(What you have to do):
All of the data must be output without alteration.

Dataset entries
------------
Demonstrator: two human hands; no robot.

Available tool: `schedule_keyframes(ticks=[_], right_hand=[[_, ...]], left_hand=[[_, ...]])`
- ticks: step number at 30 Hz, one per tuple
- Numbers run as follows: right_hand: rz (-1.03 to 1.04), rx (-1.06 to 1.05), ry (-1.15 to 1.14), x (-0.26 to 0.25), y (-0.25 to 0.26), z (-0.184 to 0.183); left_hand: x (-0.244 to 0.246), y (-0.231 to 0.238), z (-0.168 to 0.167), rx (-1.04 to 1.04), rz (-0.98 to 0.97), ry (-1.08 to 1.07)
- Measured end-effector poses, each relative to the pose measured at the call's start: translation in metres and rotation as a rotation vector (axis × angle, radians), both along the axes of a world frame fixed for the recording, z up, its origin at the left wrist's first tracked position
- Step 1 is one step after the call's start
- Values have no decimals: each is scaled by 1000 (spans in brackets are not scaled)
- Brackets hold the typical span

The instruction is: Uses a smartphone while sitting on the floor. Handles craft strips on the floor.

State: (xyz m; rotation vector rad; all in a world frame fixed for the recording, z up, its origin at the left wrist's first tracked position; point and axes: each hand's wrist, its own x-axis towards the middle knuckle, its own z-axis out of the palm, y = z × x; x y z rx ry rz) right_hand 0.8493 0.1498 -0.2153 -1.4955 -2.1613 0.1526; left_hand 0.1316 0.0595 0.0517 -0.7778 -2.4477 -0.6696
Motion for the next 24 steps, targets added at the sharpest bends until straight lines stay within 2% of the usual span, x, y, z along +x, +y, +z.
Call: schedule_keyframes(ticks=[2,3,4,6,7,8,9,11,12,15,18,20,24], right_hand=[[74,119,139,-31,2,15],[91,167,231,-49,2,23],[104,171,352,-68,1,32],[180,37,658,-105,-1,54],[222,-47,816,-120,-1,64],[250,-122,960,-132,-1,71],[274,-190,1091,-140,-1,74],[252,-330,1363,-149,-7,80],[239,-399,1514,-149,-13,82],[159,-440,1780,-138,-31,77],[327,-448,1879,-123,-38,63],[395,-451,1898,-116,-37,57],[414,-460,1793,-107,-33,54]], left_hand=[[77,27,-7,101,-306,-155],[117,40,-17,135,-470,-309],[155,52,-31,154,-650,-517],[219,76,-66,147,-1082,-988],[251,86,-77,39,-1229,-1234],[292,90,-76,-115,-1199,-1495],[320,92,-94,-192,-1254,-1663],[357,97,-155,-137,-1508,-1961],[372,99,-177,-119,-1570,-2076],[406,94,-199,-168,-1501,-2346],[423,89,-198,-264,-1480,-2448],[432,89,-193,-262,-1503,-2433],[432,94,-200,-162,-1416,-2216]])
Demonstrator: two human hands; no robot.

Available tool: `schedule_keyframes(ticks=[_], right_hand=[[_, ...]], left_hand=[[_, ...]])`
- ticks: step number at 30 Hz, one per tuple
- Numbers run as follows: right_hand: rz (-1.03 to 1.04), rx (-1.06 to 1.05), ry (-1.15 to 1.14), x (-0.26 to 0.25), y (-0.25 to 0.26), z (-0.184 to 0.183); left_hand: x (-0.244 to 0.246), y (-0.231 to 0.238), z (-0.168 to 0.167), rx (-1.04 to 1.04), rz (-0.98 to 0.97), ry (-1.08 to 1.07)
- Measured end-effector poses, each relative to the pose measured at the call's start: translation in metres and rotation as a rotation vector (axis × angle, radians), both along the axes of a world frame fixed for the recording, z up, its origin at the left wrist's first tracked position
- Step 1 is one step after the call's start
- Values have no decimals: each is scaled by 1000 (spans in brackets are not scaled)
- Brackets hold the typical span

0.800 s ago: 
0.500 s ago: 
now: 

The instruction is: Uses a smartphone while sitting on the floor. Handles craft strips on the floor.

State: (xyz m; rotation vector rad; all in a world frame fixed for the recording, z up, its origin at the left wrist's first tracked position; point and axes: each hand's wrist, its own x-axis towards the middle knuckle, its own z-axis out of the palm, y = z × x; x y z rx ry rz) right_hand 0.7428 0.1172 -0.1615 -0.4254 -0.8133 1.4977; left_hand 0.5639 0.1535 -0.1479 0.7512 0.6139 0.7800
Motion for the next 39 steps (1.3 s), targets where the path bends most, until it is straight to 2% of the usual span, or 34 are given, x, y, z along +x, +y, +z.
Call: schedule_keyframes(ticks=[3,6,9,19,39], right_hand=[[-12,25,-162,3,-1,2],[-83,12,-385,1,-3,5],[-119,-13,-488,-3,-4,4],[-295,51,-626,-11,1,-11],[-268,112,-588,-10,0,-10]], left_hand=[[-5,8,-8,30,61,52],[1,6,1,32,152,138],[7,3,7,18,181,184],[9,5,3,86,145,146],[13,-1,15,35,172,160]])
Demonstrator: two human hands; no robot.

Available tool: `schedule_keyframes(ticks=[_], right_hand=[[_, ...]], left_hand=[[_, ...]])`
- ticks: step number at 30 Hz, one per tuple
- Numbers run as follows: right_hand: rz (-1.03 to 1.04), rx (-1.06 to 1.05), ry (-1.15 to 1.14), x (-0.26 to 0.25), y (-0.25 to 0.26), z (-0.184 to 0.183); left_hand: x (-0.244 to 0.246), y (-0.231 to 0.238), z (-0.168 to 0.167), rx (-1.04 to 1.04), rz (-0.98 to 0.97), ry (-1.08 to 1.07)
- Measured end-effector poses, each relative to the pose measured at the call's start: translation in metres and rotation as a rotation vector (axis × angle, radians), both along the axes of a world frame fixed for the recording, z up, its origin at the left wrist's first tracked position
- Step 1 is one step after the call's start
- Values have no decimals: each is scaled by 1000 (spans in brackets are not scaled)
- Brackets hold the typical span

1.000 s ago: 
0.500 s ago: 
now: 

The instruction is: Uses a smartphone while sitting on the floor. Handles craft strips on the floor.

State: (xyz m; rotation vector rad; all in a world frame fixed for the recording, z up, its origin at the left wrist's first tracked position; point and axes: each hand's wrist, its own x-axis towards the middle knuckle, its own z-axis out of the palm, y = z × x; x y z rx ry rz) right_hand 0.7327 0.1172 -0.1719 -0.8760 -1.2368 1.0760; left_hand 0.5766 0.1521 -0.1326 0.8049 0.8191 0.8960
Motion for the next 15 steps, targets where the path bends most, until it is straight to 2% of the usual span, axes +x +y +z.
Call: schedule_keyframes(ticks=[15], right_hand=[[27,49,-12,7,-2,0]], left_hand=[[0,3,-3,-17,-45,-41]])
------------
(Result):
Demonstrator: two human hands; no robot.

Available tool: `schedule_keyframes(ticks=[_], right_hand=[[_, ...]], left_hand=[[_, ...]])`
- ticks: step number at 30 Hz, one per tuple
- Numbers run as follows: right_hand: rz (-1.03 to 1.04), rx (-1.06 to 1.05), ry (-1.15 to 1.14), x (-0.26 to 0.25), y (-0.25 to 0.26), z (-0.184 to 0.183); left_hand: x (-0.244 to 0.246), y (-0.231 to 0.238), z (-0.168 to 0.167), rx (-1.04 to 1.04), rz (-0.98 to 0.97), ry (-1.08 to 1.07)
- Measured end-effector poses, each relative to the pose measured at the call's start: translation in metres and rotation as a rotation vector (axis × angle, radians), both along the axes of a world frame fixed for the recording, z up, its origin at the left wrist's first tracked position
- Step 1 is one step after the call's start
- Values have no decimals: each is scaled by 1000 (spans in brackets are not scaled)
- Brackets hold the typical span

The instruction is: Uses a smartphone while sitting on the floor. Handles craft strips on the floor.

State: (xyz m; rotation vector rad; all in a world frame fixed for the recording, z up, its origin at the left wrist's first tracked position; point and axes: each hand's wrist, its own x-axis towards the middle knuckle, its own z-axis out of the palm, y = z × x; x y z rx ry rz) right_hand 0.8493 0.1498 -0.2153 -1.4955 -2.1613 0.1526; left_hand 0.1316 0.0595 0.0517 -0.7778 -2.4477 -0.6696
Motion for the next 24 steps, targets added at the sharpest bends until straight lines stay within 2% of the usual span, x, y, z along +x, +y, +z.
Call: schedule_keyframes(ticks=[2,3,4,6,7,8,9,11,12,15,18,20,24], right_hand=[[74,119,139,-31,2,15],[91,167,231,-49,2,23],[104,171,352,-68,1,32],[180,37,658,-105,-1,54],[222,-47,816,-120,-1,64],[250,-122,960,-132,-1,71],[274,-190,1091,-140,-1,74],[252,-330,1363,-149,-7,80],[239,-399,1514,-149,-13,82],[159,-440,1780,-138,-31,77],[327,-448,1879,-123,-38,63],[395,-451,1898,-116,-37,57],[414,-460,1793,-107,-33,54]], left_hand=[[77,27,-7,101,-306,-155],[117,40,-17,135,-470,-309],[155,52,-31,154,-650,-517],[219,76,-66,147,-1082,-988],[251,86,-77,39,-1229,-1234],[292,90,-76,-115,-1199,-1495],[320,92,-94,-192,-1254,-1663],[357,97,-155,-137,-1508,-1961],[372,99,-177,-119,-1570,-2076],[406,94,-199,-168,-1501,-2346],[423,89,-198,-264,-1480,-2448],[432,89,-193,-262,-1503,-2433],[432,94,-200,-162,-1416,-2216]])
Demonstrator: two human hands; no robot.

Available tool: `schedule_keyframes(ticks=[_], right_hand=[[_, ...]], left_hand=[[_, ...]])`
- ticks: step number at 30 Hz, one per tuple
- Numbers run as follows: right_hand: rz (-1.03 to 1.04), rx (-1.06 to 1.05), ry (-1.15 to 1.14), x (-0.26 to 0.25), y (-0.25 to 0.26), z (-0.184 to 0.183); left_hand: x (-0.244 to 0.246), y (-0.231 to 0.238), z (-0.168 to 0.167), rx (-1.04 to 1.04), rz (-0.98 to 0.97), ry (-1.08 to 1.07)
- Measured end-effector poses, each relative to the pose measured at the call's start: translation in metres and rotation as a rotation vector (axis × angle, radians), both along the axes of a world frame fixed for the recording, z up, its origin at the left wrist's first tracked position
- Step 1 is one step after the call's start
- Values have no decimals: each is scaled by 1000 (spans in brackets are not scaled)
- Brackets hold the typical span

0.800 s ago: 
0.500 s ago: 
now: 

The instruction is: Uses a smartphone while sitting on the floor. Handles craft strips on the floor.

State: (xyz m; rotation vector rad; all in a world frame fixed for the recording, z up, its origin at the left wrist's first tracked position; point and axes: each hand's wrist, its own x-axis towards the middle knuckle, its own z-axis out of the palm, y = z × x; x y z rx ry rz) right_hand 0.7428 0.1172 -0.1615 -0.4254 -0.8133 1.4977; left_hand 0.5639 0.1535 -0.1479 0.7512 0.6139 0.7800
Motion for the next 39 steps (1.3 s), targets where the path bends most, until it is straight to 2% of the usual span, or 34 are given, x, y, z along +x, +y, +z.
Call: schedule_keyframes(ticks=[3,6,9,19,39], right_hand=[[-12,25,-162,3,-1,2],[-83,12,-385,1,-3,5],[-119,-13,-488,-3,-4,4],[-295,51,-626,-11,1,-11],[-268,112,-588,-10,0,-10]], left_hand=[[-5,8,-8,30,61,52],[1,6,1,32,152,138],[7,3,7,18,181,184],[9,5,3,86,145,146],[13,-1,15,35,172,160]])
Demonstrator: two human hands; no robot.

Available tool: `schedule_keyframes(ticks=[_], right_hand=[[_, ...]], left_hand=[[_, ...]])`
- ticks: step number at 30 Hz, one per tuple
- Numbers run as follows: right_hand: rz (-1.03 to 1.04), rx (-1.06 to 1.05), ry (-1.15 to 1.14), x (-0.26 to 0.25), y (-0.25 to 0.26), z (-0.184 to 0.183); left_hand: x (-0.244 to 0.246), y (-0.231 to 0.238), z (-0.168 to 0.167), rx (-1.04 to 1.04), rz (-0.98 to 0.97), ry (-1.08 to 1.07)
- Measured end-effector poses, each relative to the pose measured at the call's start: translation in metres and rotation as a rotation vector (axis × angle, radians), both along the axes of a world frame fixed for the recording, z up, its origin at the left wrist's first tracked position
- Step 1 is one step after the call's start
- Values have no decimals: each is scaled by 1000 (spans in brackets are not scaled)
- Brackets hold the typical span

1.000 s ago: 
0.500 s ago: 
now: 

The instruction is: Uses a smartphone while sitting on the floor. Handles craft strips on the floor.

State: (xyz m; rotation vector rad; all in a world frame fixed for the recording, z up, its origin at the left wrist's first tracked position; point and axes: each hand's wrist, its own x-axis towards the middle knuckle, its own z-axis out of the palm, y = z × x; x y z rx ry rz) right_hand 0.7327 0.1172 -0.1719 -0.8760 -1.2368 1.0760; left_hand 0.5766 0.1521 -0.1326 0.8049 0.8191 0.8960
Motion for the next 15 steps, targets where the path bends most, until it is straight to 2% of the usual span, axes +x +y +z.
Call: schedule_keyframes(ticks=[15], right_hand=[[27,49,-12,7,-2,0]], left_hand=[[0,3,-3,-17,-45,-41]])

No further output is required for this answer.